◆ **Instructions for the task**:
Restate word for word every entry that appears below, skipping its pictures.

◆ **Raw data**:
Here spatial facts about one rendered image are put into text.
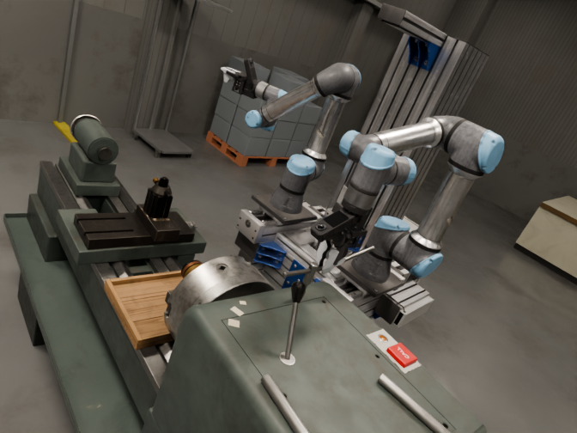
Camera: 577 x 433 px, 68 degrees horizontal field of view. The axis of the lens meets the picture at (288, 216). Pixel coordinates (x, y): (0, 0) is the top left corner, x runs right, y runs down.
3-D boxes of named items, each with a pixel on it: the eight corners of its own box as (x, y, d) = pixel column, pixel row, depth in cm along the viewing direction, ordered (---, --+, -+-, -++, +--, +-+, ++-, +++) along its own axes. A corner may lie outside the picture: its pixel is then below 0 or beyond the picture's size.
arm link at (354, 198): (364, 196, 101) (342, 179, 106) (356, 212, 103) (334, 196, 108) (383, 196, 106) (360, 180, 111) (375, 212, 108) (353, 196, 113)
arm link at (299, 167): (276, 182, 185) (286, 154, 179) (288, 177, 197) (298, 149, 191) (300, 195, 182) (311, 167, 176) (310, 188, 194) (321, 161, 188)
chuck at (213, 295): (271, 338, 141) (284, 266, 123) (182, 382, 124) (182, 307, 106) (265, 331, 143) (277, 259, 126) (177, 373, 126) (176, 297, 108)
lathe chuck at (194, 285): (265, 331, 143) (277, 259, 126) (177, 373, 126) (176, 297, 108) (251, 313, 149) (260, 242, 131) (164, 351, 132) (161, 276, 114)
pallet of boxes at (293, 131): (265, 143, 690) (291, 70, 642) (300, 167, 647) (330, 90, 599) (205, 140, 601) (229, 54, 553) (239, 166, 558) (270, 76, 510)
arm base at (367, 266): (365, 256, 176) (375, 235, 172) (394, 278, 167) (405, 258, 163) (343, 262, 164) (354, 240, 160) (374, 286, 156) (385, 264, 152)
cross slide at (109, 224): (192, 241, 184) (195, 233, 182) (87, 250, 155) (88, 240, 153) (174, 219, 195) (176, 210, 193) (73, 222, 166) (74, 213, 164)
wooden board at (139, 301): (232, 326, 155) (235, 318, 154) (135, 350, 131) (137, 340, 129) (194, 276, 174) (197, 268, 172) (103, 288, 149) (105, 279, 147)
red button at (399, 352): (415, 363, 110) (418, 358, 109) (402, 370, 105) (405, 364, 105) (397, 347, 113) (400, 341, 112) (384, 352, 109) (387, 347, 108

◆ **Your response**:
Here spatial facts about one rendered image are put into text.
Camera: 577 x 433 px, 68 degrees horizontal field of view. The axis of the lens meets the picture at (288, 216). Pixel coordinates (x, y): (0, 0) is the top left corner, x runs right, y runs down.
3-D boxes of named items, each with a pixel on it: the eight corners of its own box as (x, y, d) = pixel column, pixel row, depth in cm along the viewing direction, ordered (---, --+, -+-, -++, +--, +-+, ++-, +++) along its own axes. A corner may lie outside the picture: its pixel is then below 0 or beyond the picture's size.
arm link at (354, 198): (364, 196, 101) (342, 179, 106) (356, 212, 103) (334, 196, 108) (383, 196, 106) (360, 180, 111) (375, 212, 108) (353, 196, 113)
arm link at (299, 167): (276, 182, 185) (286, 154, 179) (288, 177, 197) (298, 149, 191) (300, 195, 182) (311, 167, 176) (310, 188, 194) (321, 161, 188)
chuck at (213, 295): (271, 338, 141) (284, 266, 123) (182, 382, 124) (182, 307, 106) (265, 331, 143) (277, 259, 126) (177, 373, 126) (176, 297, 108)
lathe chuck at (194, 285): (265, 331, 143) (277, 259, 126) (177, 373, 126) (176, 297, 108) (251, 313, 149) (260, 242, 131) (164, 351, 132) (161, 276, 114)
pallet of boxes at (293, 131): (265, 143, 690) (291, 70, 642) (300, 167, 647) (330, 90, 599) (205, 140, 601) (229, 54, 553) (239, 166, 558) (270, 76, 510)
arm base at (367, 266): (365, 256, 176) (375, 235, 172) (394, 278, 167) (405, 258, 163) (343, 262, 164) (354, 240, 160) (374, 286, 156) (385, 264, 152)
cross slide at (109, 224): (192, 241, 184) (195, 233, 182) (87, 250, 155) (88, 240, 153) (174, 219, 195) (176, 210, 193) (73, 222, 166) (74, 213, 164)
wooden board at (139, 301): (232, 326, 155) (235, 318, 154) (135, 350, 131) (137, 340, 129) (194, 276, 174) (197, 268, 172) (103, 288, 149) (105, 279, 147)
red button at (399, 352): (415, 363, 110) (418, 358, 109) (402, 370, 105) (405, 364, 105) (397, 347, 113) (400, 341, 112) (384, 352, 109) (387, 347, 108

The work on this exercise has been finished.